Lawrence does nothing by halves and not only set about making the book a history of the Arab Revolt which the Arabs themselves would never write, but one that he would not be ashamed of as literature. For this last ambition he secured the advice of two of the best-known English writers and taught himself with their help to write professionally.
Seven Pillars of Wisdom is, beyond dispute, a great book: though there is such a thing as a book being too well written, too much a part of literature.
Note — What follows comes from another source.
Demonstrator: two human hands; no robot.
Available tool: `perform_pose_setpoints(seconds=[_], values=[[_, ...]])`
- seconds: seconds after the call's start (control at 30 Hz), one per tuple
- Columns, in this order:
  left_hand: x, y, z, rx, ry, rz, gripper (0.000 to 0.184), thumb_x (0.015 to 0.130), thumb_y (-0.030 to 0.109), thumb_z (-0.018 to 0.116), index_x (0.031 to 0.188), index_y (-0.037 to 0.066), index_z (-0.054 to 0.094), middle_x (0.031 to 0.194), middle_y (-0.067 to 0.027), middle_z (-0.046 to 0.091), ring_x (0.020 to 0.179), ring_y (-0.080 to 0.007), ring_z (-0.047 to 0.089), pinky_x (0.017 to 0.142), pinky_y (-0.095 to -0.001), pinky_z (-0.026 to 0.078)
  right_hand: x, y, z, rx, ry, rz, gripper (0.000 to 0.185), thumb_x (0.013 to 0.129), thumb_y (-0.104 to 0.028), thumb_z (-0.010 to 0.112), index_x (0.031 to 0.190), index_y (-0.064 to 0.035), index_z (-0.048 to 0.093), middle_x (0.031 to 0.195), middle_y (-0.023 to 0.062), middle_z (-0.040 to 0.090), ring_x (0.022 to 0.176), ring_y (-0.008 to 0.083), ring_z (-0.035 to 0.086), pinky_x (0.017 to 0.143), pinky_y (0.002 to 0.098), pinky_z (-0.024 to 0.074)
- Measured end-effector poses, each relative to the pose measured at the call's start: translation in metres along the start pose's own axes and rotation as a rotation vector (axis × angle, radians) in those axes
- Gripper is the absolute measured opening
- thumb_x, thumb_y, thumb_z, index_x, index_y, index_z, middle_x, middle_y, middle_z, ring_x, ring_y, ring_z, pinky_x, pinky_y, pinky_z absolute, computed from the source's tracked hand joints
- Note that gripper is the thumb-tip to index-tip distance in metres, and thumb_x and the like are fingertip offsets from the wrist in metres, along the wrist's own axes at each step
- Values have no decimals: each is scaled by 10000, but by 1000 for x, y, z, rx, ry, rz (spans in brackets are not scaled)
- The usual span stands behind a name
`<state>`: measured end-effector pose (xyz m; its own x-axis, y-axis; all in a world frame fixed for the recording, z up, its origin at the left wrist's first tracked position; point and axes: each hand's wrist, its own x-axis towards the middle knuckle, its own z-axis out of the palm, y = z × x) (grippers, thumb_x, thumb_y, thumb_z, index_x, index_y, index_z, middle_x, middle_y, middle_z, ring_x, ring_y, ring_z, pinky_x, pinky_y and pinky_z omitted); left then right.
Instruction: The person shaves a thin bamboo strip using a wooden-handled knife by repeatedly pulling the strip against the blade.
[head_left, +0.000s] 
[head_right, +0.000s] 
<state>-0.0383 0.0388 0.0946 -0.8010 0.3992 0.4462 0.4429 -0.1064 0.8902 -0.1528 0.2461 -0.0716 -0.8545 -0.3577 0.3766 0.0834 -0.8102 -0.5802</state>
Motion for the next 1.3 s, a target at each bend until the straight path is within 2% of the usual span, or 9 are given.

Lawrence himself realizes this and was once, indeed, on the point of throwing it into the Thames at Hammersmith. It should somehow, one feels, have been a little more casual, for the nervous strain of its ideal of faultlessness is oppressive. Lawrence charges himself with ‘literary priggishness,’ but that is unfair. His aim was, all the time, simplicity of style and statement and this he achieved in the most expert way. He has, somewhere, confessed to a general mistrust of experts and it may be that he should have carried it further, and dispensed with expert advice in literary matters too. (Possibly, though, in actual practice he did; he was always a difficult pupil.) On the whole I prefer the earliest surviving version, the so-called Oxford text, to the final printed book which was the version that I first read consecutively. This is a physical rather than a critical reaction. The earlier version is 330,000 words long instead of 280,000 and the greater looseness of the writing makes it easier to read. From a critical point of view no doubt the revised version is better. It is impossible that a man like Lawrence would spend four years on polishing the text without improving it, but the nervous rigor that the revised book gave me has seemingly dulled my critical judgment. I may add that Lawrence had foreseen the effect that the book would have on me and refrained for many years from letting me see it.